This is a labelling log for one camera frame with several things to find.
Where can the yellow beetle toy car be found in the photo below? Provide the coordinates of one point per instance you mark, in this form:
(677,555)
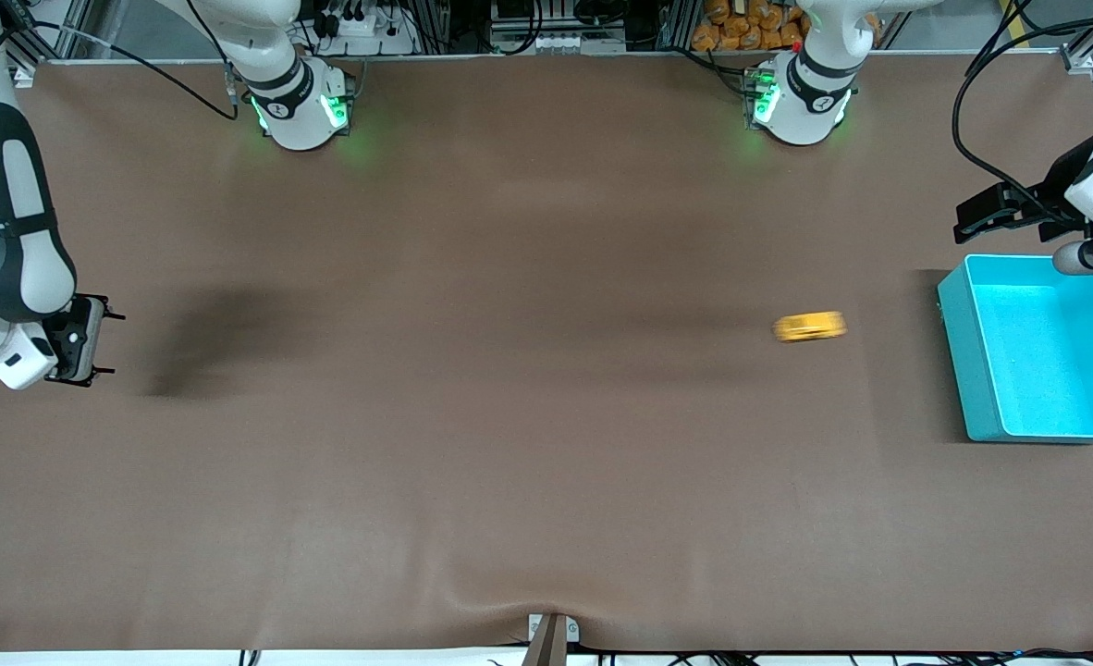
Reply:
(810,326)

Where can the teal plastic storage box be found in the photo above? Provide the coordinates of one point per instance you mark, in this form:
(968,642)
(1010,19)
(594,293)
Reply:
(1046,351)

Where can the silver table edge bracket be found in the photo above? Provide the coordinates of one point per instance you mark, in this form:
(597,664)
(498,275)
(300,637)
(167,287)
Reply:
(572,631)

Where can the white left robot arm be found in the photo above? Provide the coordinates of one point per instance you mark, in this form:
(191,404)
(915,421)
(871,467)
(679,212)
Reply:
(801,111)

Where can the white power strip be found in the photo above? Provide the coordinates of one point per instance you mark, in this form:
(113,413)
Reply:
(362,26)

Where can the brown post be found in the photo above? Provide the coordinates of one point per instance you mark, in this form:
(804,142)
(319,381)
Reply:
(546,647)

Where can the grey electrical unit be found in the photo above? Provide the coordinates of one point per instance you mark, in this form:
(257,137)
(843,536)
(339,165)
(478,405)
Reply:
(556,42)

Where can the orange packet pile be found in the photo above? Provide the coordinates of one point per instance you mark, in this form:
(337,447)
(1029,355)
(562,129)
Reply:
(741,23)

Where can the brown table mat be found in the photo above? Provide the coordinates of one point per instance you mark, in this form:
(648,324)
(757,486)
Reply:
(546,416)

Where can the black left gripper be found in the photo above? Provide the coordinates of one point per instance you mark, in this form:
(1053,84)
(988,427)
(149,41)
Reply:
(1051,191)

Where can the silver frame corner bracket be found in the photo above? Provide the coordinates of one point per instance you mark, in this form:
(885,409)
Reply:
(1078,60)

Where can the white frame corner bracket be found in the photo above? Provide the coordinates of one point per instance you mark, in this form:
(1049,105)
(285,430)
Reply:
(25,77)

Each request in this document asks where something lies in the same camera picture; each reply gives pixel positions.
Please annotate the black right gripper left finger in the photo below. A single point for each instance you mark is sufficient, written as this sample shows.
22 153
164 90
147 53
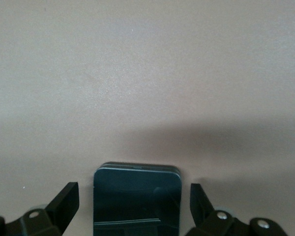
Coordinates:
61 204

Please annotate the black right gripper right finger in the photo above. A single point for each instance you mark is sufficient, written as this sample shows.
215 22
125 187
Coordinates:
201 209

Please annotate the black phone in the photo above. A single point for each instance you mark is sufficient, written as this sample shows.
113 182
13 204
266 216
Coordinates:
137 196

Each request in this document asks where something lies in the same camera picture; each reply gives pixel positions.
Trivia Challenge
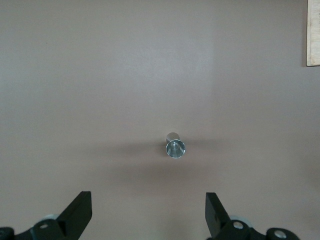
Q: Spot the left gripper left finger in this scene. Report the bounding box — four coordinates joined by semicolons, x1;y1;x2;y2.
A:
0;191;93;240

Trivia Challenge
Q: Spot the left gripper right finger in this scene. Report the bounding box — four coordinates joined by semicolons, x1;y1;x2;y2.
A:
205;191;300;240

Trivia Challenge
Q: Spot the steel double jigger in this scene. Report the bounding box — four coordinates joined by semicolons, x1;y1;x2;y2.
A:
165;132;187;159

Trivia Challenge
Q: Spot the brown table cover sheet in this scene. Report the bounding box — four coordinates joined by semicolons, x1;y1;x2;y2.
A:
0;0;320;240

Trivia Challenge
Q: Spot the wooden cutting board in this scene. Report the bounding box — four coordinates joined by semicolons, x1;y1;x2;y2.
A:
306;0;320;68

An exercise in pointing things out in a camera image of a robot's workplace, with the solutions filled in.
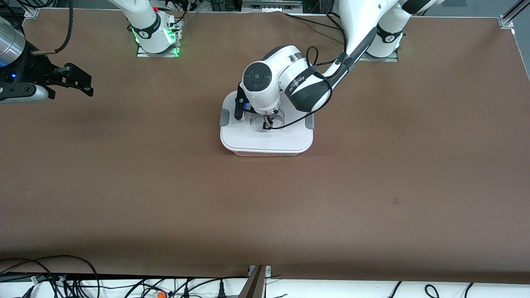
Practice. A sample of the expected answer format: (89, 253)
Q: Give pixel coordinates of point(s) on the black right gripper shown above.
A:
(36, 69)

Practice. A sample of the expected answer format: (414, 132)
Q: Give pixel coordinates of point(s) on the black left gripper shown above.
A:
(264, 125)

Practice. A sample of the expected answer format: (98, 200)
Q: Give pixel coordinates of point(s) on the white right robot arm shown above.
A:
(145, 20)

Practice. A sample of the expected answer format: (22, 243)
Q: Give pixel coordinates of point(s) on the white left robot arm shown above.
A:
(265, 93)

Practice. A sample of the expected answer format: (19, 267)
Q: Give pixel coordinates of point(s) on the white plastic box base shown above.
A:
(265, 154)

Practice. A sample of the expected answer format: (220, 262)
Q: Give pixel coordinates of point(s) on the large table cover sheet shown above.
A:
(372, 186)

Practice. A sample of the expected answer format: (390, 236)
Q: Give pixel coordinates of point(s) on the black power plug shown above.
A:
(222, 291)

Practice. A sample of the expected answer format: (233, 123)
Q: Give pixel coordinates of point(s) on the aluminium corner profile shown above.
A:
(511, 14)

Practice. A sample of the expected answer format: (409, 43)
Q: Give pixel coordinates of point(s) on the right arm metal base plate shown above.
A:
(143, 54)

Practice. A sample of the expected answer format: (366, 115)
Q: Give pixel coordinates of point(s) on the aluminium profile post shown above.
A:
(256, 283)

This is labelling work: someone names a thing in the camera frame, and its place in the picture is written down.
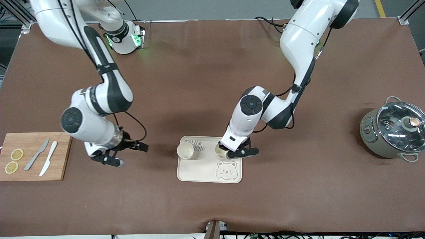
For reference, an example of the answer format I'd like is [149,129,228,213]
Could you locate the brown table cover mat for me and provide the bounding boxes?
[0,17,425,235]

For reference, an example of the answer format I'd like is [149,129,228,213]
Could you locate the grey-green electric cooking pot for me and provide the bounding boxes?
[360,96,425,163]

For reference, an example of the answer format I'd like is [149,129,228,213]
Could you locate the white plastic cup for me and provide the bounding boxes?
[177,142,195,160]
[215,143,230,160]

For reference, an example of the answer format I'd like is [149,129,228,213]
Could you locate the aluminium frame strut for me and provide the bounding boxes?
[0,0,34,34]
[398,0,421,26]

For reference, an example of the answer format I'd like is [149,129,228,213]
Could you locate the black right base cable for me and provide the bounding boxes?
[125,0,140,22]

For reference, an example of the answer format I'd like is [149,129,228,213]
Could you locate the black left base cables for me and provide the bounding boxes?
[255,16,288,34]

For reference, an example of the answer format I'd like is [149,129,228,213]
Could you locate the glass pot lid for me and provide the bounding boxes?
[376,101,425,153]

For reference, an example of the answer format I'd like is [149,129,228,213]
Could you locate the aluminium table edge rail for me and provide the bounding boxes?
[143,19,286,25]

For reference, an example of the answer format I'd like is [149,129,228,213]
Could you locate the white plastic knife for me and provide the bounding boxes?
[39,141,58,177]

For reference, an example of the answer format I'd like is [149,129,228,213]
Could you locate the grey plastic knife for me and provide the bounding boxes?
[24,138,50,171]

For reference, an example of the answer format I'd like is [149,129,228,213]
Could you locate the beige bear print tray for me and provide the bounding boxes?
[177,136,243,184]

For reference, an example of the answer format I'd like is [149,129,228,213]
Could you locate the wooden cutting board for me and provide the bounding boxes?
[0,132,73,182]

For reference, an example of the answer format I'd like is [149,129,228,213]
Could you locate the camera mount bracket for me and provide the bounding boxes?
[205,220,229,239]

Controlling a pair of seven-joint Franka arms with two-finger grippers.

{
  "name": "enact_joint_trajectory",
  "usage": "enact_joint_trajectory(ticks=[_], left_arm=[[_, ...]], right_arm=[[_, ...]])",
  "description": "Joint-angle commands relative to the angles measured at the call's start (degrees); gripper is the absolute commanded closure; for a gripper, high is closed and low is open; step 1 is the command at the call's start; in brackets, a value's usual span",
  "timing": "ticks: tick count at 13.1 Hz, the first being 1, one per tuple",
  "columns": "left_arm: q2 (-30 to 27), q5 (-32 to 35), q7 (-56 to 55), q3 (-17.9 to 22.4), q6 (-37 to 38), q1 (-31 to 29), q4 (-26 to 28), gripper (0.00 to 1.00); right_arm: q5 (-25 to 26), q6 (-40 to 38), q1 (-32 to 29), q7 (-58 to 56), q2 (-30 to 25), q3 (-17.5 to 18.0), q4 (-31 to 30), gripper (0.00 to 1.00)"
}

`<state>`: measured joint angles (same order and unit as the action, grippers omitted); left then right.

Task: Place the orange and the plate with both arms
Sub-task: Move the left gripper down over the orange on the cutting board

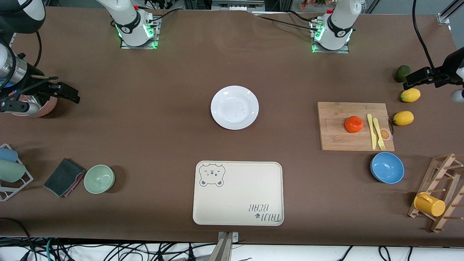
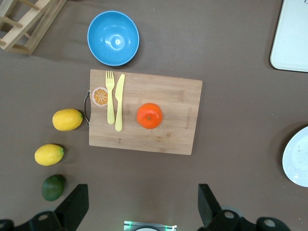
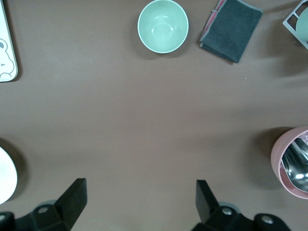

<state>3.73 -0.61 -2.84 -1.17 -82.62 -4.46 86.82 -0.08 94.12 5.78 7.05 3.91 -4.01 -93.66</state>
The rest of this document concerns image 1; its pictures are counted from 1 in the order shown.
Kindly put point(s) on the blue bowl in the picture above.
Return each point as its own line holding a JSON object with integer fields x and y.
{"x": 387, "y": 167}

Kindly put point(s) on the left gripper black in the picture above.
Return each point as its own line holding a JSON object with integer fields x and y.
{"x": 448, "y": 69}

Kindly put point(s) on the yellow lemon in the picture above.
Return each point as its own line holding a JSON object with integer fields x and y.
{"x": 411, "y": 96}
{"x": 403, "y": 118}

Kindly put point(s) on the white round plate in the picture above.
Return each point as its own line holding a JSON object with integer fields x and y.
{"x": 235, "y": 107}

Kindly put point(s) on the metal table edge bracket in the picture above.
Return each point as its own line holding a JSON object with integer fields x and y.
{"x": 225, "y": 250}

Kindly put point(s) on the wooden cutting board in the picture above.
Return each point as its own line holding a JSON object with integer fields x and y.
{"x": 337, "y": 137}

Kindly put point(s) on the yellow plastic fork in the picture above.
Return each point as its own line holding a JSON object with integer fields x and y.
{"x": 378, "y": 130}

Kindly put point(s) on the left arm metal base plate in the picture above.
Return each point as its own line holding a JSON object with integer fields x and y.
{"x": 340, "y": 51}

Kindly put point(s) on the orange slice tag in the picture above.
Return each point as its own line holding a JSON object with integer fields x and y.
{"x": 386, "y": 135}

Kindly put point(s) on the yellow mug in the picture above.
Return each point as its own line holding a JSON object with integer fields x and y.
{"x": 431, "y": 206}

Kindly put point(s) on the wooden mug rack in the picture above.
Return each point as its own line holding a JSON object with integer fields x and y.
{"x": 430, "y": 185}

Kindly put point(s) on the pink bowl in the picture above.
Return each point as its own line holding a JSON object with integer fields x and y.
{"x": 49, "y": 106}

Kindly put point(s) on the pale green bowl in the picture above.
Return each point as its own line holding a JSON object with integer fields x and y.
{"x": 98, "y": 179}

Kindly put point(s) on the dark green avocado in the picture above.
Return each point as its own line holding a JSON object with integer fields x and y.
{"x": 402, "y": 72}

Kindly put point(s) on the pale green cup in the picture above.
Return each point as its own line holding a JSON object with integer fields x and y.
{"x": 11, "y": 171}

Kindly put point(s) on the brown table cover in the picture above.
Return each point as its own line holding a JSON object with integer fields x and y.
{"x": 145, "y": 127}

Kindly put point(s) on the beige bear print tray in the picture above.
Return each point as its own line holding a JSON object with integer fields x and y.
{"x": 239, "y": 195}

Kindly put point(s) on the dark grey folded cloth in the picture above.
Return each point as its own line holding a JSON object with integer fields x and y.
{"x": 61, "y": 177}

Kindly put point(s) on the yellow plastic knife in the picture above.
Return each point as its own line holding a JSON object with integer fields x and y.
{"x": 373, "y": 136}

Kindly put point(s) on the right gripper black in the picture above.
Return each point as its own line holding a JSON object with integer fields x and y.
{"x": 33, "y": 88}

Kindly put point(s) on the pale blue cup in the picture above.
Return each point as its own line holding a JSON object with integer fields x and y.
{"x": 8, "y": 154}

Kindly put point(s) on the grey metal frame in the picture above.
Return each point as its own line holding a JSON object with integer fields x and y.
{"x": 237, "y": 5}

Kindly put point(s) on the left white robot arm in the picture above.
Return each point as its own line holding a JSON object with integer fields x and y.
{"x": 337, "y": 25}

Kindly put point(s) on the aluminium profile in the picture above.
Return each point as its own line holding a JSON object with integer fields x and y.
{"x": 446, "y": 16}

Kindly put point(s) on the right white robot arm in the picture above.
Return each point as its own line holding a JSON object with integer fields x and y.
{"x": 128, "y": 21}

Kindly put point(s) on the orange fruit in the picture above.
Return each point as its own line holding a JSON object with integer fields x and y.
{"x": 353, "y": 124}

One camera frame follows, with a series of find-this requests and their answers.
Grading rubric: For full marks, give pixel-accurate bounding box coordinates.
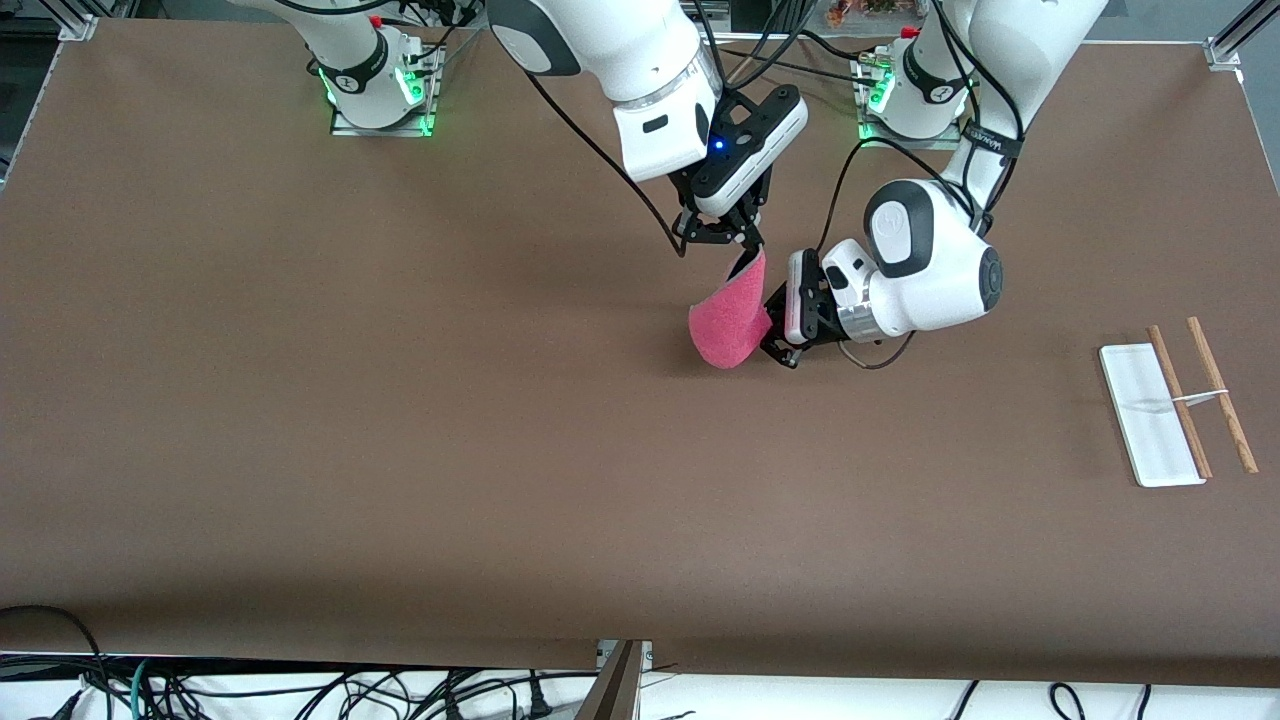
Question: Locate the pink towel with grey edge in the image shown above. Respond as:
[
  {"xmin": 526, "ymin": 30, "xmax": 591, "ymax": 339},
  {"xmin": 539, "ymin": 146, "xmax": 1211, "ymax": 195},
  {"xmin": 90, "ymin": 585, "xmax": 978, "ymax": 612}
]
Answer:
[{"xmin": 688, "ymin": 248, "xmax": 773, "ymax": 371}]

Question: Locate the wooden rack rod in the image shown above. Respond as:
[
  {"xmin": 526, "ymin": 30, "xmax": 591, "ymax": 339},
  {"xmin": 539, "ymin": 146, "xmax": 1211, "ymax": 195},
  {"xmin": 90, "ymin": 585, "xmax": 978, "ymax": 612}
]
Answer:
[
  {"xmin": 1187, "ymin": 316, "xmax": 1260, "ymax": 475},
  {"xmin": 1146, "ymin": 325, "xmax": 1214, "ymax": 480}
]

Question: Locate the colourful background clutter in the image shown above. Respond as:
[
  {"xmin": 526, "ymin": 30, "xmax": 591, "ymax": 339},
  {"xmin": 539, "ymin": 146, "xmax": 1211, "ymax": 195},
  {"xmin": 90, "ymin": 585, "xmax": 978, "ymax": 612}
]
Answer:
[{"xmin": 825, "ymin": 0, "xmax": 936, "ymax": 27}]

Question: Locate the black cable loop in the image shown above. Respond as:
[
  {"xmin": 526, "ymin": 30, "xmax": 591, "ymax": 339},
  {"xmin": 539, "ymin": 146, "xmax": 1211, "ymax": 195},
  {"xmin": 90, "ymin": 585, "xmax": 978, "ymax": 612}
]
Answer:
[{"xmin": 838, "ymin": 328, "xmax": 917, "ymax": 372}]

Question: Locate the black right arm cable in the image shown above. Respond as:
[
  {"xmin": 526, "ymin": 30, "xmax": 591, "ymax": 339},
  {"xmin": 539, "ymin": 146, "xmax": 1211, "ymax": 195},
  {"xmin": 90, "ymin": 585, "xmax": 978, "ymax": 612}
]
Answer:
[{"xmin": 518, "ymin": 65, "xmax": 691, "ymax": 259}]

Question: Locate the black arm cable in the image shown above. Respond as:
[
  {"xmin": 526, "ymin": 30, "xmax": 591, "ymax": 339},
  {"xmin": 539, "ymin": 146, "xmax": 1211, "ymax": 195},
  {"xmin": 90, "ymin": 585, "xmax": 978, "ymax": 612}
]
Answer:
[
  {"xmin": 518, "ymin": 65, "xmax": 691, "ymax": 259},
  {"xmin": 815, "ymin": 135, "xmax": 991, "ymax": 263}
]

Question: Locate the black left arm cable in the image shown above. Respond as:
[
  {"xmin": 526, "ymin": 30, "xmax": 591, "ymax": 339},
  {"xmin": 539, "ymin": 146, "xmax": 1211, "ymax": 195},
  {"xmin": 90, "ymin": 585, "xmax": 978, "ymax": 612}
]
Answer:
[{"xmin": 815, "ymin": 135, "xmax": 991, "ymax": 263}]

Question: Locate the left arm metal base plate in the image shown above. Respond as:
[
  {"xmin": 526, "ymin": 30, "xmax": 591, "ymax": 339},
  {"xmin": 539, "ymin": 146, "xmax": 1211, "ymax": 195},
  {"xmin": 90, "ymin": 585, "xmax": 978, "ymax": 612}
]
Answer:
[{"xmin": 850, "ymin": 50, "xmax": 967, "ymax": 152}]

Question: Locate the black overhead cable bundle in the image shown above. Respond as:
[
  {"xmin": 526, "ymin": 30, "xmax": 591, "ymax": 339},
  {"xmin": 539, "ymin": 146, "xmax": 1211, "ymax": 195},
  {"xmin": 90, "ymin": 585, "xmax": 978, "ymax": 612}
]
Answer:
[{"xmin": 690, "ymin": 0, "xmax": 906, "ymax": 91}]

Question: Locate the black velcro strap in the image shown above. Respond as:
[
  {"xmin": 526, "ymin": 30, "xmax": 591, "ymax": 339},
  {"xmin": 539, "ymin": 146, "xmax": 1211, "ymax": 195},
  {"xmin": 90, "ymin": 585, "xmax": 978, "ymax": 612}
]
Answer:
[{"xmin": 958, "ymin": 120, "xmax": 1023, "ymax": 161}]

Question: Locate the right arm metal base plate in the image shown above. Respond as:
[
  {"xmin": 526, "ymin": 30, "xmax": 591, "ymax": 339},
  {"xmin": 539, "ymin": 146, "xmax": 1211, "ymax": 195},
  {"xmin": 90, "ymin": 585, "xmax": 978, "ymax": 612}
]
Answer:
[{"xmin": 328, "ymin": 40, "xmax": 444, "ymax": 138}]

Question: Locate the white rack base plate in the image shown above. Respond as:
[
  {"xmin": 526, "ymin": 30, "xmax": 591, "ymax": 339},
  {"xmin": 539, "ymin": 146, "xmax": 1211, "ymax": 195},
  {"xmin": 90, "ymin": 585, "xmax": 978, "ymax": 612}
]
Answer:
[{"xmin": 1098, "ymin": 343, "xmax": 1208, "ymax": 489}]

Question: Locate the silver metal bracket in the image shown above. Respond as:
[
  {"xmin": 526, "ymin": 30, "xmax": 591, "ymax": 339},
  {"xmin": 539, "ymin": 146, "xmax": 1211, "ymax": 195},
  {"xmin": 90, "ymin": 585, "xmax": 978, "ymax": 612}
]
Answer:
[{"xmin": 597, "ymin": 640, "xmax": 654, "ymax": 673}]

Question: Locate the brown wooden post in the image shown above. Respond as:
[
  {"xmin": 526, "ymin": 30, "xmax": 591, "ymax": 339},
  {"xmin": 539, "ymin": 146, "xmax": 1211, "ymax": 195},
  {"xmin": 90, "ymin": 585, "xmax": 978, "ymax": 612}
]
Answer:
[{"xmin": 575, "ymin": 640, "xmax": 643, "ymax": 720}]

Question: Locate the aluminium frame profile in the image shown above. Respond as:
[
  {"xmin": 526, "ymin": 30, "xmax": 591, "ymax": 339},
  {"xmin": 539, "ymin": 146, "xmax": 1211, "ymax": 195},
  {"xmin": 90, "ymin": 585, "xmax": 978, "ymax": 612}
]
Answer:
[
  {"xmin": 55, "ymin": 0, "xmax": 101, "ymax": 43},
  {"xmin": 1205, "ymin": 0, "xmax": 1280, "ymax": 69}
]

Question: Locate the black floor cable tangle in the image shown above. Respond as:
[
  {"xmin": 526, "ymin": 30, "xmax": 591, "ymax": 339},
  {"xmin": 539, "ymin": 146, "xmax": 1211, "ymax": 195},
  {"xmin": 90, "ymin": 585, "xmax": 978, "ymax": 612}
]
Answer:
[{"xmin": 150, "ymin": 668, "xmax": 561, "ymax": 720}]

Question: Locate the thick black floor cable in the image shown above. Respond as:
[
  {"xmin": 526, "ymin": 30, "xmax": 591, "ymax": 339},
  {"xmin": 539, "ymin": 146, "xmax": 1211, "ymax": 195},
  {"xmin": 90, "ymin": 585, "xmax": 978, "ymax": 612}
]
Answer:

### The task
Begin at the first line of the records and please reproduce every line exactly through the one containing "Where can the silver table", leaving all pictures out.

### Result of the exercise
This is a labelling log for one camera frame with several things to find.
Where can the yellow beetle toy car be found in the photo below? Provide the coordinates of one point per instance you mark, in this form:
(677,555)
Reply:
(810,326)

Where can the teal plastic storage box be found in the photo above? Provide the coordinates of one point per instance you mark, in this form:
(968,642)
(1010,19)
(594,293)
Reply:
(1046,351)

Where can the silver table edge bracket be found in the photo above? Provide the coordinates of one point per instance you mark, in this form:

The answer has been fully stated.